#1115
No. First of all it's not storage, it's not an HDD. Secondly that is just specifically the Fury X vs the 980 Ti. Thirdly I'm not sure how you got to that conclusion:
ShdSteelso Nvidia has the memory capacity but not the speed and AMD has the speed but not the storage capacity(yet). CAD for example, needs rendering power and thus (graphics design in general) benefit from Nvidia because of that.
CAD is all about driver support. http://www.tomshardware.com/reviews/best-workstation-graphics-card,3493.html
Just take a quick look at it. Compare Maya 2013 and OpenCL Video Processing. You'll see what I mean.
VRAM does not stack. You would not have 8+GB with a single nVidia card unless you were to get a Titan X. The 980 Ti got "only" 6GB. All cards need all the information so everything is just doubled. That means right now you got 3GB for 3 1080p monitors. With 6GB and 3 1440p monitors nothing would change, the VRAM per pixel stays the same. 4GB is a bit tight. With 4K which doubles the number of pixels again VRAM is lacking on both. I'm not a fan of overpaying for a Titan X just to get 12GB VRAM so I'd wait. With the next generation of high end GPUs at 8 or even 16GB VRAM there should be absolutely no problems with triple 1440p, although triple 4K might still be a bit tight on 8GB.
Not sure about your distinction between "speeds", "processing" and "rendering power". Either way the new stuff will get you both, enough VRAM even on highest settings for triple 1440p, maybe triple 4K and more speed/power to actually get 120fps (at least on 1440p).
Yes, the memory bus is how much data you can move per clock cycle, no the AMD R9 Fury X is the fastest in that regard at the moment.
The equation is simple: 1/7 the clock speed times 10.66 the bus width equals ~1.5 times the bandwidth of GDDR5. Or in absolute numbers:
980 Ti / Titan X: 3500MHz x 384bit x 2* = 2688Gbit/s = 336GByte/s
Fury / Fury X: 500MHz x 4096bit x 2 = 4096Gbit/s = 512GByte/s
*DDR stands for double data rate, it moves twice the data you'd expect per clock cycle
I think now you see the issue. The Fury X got almost twice the bandwidth of your current 780s, but not twice the VRAM, which is what I complained about. Again, the next gen should take care of that, 2 or 4 times the VRAM and the same or twice the bandwidth of the Fury.
So the "best case" for the new cards would be almost 4 times the bandwidth of your 780s, more than 4 times the VRAM, which fits perfectly with 4K being 4 times 1080p.
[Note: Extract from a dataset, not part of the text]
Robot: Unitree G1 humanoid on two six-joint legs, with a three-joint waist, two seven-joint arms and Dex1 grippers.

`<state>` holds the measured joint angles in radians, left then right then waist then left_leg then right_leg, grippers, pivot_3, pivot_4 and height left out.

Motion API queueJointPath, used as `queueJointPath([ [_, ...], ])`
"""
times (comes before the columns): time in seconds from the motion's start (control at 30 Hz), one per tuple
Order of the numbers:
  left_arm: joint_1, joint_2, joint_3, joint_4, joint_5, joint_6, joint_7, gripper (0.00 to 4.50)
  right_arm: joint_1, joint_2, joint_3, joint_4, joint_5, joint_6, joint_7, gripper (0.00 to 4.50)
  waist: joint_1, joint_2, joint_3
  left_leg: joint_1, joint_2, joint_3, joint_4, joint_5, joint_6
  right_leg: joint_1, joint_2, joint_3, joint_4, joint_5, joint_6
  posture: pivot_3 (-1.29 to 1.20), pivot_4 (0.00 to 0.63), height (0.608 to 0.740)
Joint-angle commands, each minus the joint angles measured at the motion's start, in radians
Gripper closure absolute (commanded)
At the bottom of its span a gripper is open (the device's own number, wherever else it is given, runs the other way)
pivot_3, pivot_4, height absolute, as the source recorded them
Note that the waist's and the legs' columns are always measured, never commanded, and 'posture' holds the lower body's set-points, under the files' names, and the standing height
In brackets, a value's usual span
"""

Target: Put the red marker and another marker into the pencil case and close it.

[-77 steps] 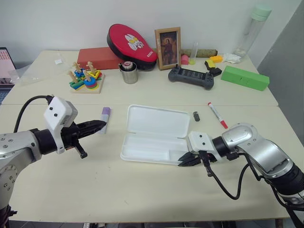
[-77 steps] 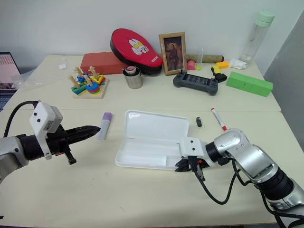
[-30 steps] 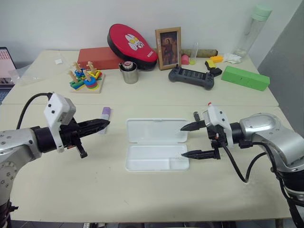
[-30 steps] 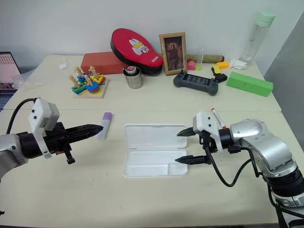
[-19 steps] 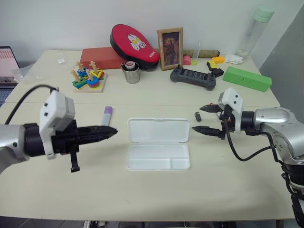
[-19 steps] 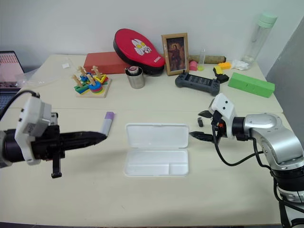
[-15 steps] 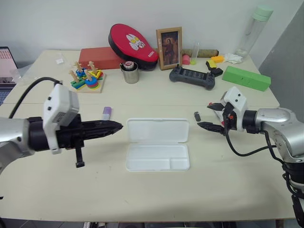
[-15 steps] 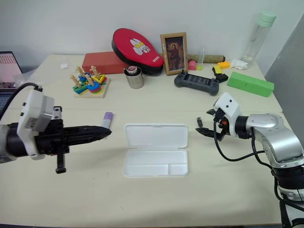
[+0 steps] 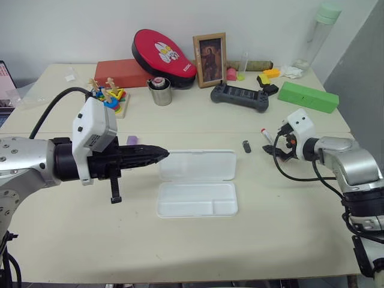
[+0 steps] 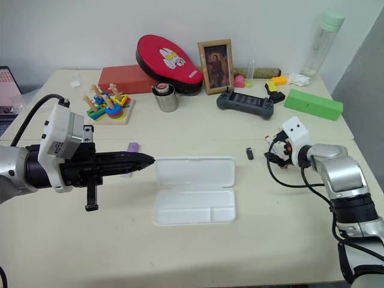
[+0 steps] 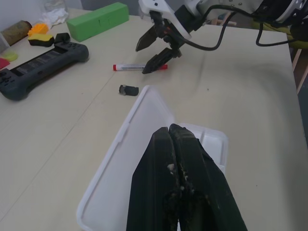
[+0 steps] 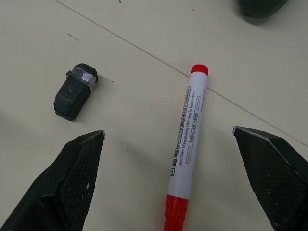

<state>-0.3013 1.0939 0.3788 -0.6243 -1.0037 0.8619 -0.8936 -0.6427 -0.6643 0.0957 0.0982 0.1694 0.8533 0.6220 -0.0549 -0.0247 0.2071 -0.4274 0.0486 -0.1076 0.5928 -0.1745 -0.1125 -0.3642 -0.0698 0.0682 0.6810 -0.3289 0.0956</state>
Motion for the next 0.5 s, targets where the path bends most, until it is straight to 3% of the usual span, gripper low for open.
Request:
queueJointPath([
  [0.03,-0.009,-0.005,0.009,-0.008,0.006,-0.024,0.015,4.50,-0.061,0.037,0.015,0.131,-0.060,-0.075,-0.047,0.01,-0.002,0.000,0.000,0.000,0.000,0.000,0.000,0.000,0.000,0.000,0.000,0.000,0.000,0.000,0.000,0.00,0.150,0.740],
  [0.2,0.005,-0.004,0.022,-0.013,0.004,-0.022,0.022,4.50,-0.085,0.062,0.008,0.218,-0.079,-0.108,-0.052,0.01,-0.003,0.000,0.000,0.000,0.000,0.000,0.000,0.000,0.000,0.000,0.000,0.000,0.000,0.000,0.000,0.00,0.150,0.740],
  [0.3,0.014,-0.006,0.026,-0.019,0.003,-0.022,0.029,4.50,-0.093,0.076,-0.010,0.252,-0.081,-0.111,-0.063,0.50,-0.003,0.000,0.000,0.000,0.000,0.000,0.000,0.000,0.000,0.000,0.000,0.000,0.000,0.000,0.000,0.00,0.150,0.740],
  [0.5,0.020,-0.004,0.031,-0.023,-0.002,-0.023,0.038,4.50,-0.101,0.085,-0.038,0.267,-0.064,-0.070,-0.050,2.09,0.000,0.000,0.000,0.000,0.000,0.000,0.001,0.000,0.000,0.001,0.000,0.000,0.001,0.000,0.000,0.00,0.150,0.740],
])
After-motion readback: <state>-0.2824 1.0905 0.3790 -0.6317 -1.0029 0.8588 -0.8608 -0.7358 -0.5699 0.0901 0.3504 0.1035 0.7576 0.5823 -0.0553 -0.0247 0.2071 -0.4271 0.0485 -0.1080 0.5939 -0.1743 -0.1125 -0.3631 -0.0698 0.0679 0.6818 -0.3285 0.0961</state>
Now I can finally elaborate on the 3 reasons why I keep trying to convince you to go for 1440p instead:
1. Even though bandwidth and VRAM might be enough you'll only get a bit more than twice the performance. 1440p are twice the number of pixels of 1080p, add that new games are more demanding and you end up with pretty much the same performance. On 4K your fps would halve unless you get more than 2 GPUs, which I wouldn't recommend.
2. You're close enough to your monitors to see the difference between 1080p and 1440p, but not close enough to notice the difference between 1440p and 4K.
3. 4K 120Hz monitors don't exist yet and even if the become a thing they'll probably be incredibly expensive at first.
Yes, the new stuff will be a large milestone. nVidia does have a press conference but they don't have a GPU to release yet, I linked that before. http://semiaccurate.com/2016/02/01/news-of-nvidias-pascal-tapeout-and-silicon-is-important/
AMD is going for a mid 2016 release and is expected to release their new GPUs before nVidia does.
As for SSDs I'd consider the Samsung 950 Pro because it doesn't need a PCIe slot, it uses an M.2 slot instead, is quite fast* and cheaper than the Intel 750.
*http://www.storagereview.com/samsung_950_pro_m2_ssd_review
http://www.storagereview.com/intel_ssd_750_review
As for CPUs, yes you can get away with a normal i7 or even an i5 (although that's pushing it) if you stick with 2 GPUs. For 3 or 4 GPUs you need an i7 Extreme because only they support it. Mobo choice obviously depends on the CPU.
New CPUs, Intel both the standard desktop quad cores including i7s and i5s (although it'll only be a refresh (Kaby Lake), same architecture as the current ones (Skylake (e.g. i5-6600K and i7-6700K)) only with slightly higher clockrates and/or at slightly lower prices) and i7 Extreme (6, 8 and maybe 10 cores), and maybe AMD Zen (GET HYPE) should be released around the same time as the GPUs, the standard back to school sale window.
Wait until the GPUs are released, then you'll see if you want/need more than 3 GPUs and with that information you can decide which CPU to get. I'll probably still be here in a months so just ask again when that time comes around.